According to an article published in the New York Times, ear doctors are performing face lifts. The Times reported the case of Joan, now 59, who after moving from New York to Los Angeles in 2010, believed she needed to freshen her look. As a result, she got a face-lift and a tummy tuck from a board-certified doctor in Beverly Hills.
Joan did not realize that the doctor’s certification was in otolaryngology – ear, nose and throat – not plastic surgery. The outcome was less than ideal: thick scars on her temples and a wavy abdomen. Joan used all of her savings to have a qualified plastic surgeon repair the previous work. It has become apparent that Joan’s case is not the only one and similar situations are occurring across the nation.
The article reported that with declining insurance reimbursements, more doctors, regardless of specialty, are expanding their practices to include cosmetic procedures paid for out of pocket by patients. It is now common to find gynecologists offering breast augmentation, ophthalmologists performing liposuction, and family practice physicians giving Botox injections.
“The public needs to be protected from doctors who are not upfront about what board certifications they have,” said Dr. Malcolm Z. Roth, chief of plastic surgery at the Albany Medical Center in Albany and president of the American Society of Plastic Surgeons. The Times reported that members of the American Society of Plastic Surgeons claim that there has been a surge in patients requesting revisionary surgery – operations to undo damage caused by botched procedures. “I’m seeing cases like this on a weekly basis now, when a few years ago I hardly saw any,” said Dr. Patti Flint, a plastic surgeon in Mesa, Arizona.

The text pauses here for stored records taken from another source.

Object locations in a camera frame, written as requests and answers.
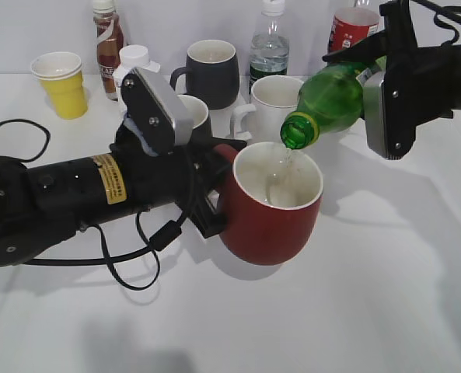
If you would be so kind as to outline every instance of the bottle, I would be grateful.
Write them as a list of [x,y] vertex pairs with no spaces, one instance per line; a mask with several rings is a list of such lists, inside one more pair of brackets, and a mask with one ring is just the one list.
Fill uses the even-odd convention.
[[114,0],[93,0],[93,20],[97,25],[97,61],[108,99],[117,99],[113,72],[120,64],[124,36]]
[[303,149],[326,132],[349,128],[363,113],[363,86],[380,67],[358,62],[331,64],[305,82],[299,104],[281,127],[287,148]]
[[251,42],[249,91],[254,82],[268,75],[287,75],[289,40],[280,19],[285,0],[263,0],[257,31]]
[[354,0],[354,6],[338,9],[327,51],[332,53],[349,48],[376,33],[380,22],[380,3],[381,0]]
[[151,61],[147,47],[143,45],[128,45],[120,50],[120,65],[114,70],[113,80],[120,107],[121,116],[127,111],[123,98],[121,97],[121,83],[123,78],[132,68],[145,68],[153,72],[159,72],[161,65]]

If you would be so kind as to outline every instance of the red mug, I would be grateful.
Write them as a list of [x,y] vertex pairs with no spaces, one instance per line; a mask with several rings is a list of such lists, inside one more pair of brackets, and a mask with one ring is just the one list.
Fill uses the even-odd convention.
[[215,150],[232,162],[218,200],[218,211],[228,219],[220,234],[227,248],[246,262],[264,266],[296,256],[308,242],[320,209],[323,177],[318,165],[300,151],[289,153],[287,188],[272,190],[275,186],[267,180],[284,167],[284,145],[260,142],[241,152],[218,145]]

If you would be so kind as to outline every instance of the dark gray mug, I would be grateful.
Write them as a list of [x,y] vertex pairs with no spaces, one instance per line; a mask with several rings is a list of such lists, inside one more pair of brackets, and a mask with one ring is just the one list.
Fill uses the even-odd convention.
[[187,50],[185,67],[171,74],[173,89],[186,75],[187,94],[202,99],[210,110],[232,105],[239,94],[239,63],[236,48],[223,40],[201,40]]

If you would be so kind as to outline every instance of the red cup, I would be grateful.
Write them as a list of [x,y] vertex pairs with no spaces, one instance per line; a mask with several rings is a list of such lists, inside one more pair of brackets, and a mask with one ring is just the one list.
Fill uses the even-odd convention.
[[318,165],[294,151],[287,168],[291,189],[279,188],[273,196],[276,206],[285,207],[275,207],[264,198],[272,198],[270,188],[266,191],[267,178],[283,166],[284,145],[260,142],[239,153],[218,145],[215,150],[233,163],[218,201],[218,210],[228,219],[220,234],[227,248],[246,262],[264,266],[296,256],[308,242],[320,209],[323,177]]
[[334,15],[328,52],[349,48],[377,32],[380,16],[365,8],[341,8]]

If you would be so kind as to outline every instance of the water bottle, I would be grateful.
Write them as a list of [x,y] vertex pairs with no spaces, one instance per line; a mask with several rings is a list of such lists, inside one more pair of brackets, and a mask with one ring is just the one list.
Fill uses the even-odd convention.
[[268,75],[287,75],[289,40],[281,17],[285,0],[263,0],[263,10],[251,42],[249,91],[254,82]]

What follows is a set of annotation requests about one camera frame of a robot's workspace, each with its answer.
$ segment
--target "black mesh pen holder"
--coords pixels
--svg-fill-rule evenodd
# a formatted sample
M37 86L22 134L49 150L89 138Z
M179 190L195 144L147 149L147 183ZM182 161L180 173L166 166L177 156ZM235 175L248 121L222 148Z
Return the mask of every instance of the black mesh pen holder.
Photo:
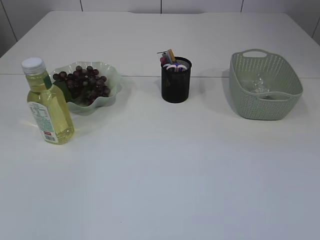
M169 103L182 103L189 97L190 76L192 63L184 57L175 57L179 65L187 69L183 71L167 70L161 68L161 94L162 98Z

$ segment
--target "cooking oil bottle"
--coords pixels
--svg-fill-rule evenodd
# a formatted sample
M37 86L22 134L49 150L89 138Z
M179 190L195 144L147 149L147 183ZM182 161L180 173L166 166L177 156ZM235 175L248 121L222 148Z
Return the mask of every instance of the cooking oil bottle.
M21 65L30 86L27 103L44 140L65 144L75 128L63 92L51 83L41 58L28 58Z

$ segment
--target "wavy white bowl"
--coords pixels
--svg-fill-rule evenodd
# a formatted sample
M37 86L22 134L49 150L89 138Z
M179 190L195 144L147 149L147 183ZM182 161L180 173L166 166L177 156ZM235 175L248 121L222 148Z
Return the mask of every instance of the wavy white bowl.
M122 77L117 72L117 70L104 62L101 61L77 61L74 62L68 66L63 66L55 69L52 71L49 75L51 78L51 81L54 82L53 79L54 74L59 74L62 71L65 71L67 74L72 74L76 70L76 66L81 66L83 68L87 68L87 66L92 66L94 69L99 70L99 76L106 76L107 82L106 84L110 88L110 94L109 97L99 96L94 102L89 106L81 106L77 105L73 102L67 102L69 111L74 113L86 113L94 108L101 107L101 106L111 106L116 101L116 95L117 95L117 86L122 81Z

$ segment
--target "green plastic basket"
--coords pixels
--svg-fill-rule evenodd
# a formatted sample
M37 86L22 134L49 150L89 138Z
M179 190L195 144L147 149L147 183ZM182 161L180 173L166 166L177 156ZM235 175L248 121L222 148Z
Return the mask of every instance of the green plastic basket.
M264 56L244 56L251 52L263 53ZM250 91L250 86L259 76L263 76L263 82L270 92ZM239 115L253 120L283 119L303 93L301 82L290 64L282 56L261 49L232 55L229 86Z

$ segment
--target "white wall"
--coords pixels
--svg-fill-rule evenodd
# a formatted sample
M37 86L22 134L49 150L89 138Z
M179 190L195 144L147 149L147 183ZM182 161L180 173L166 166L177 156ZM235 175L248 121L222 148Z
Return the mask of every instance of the white wall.
M83 11L151 13L161 12L161 0L81 0Z
M240 12L242 0L162 0L162 13Z
M2 0L18 40L51 11L81 11L80 0Z
M242 11L286 13L312 36L320 18L320 0L244 0Z
M10 23L0 2L0 57L16 42Z

There are no existing laws in the United States requiring doctors to practice only within the specialty field(s) in which they were trained. Only Texas, California, Louisiana, and Florida mandate that doctors be specific in their advertising about which specialty board certifications that they have; elsewhere they may simply say that they are “board-certified.”
It is unknown how many doctors are practicing outside their specialty; they do not have to report to any oversight authority that they are doing so. Nor are doctors performing cosmetic procedures required to report complications. The patient must, therefore do their homework before agreeing to surgery.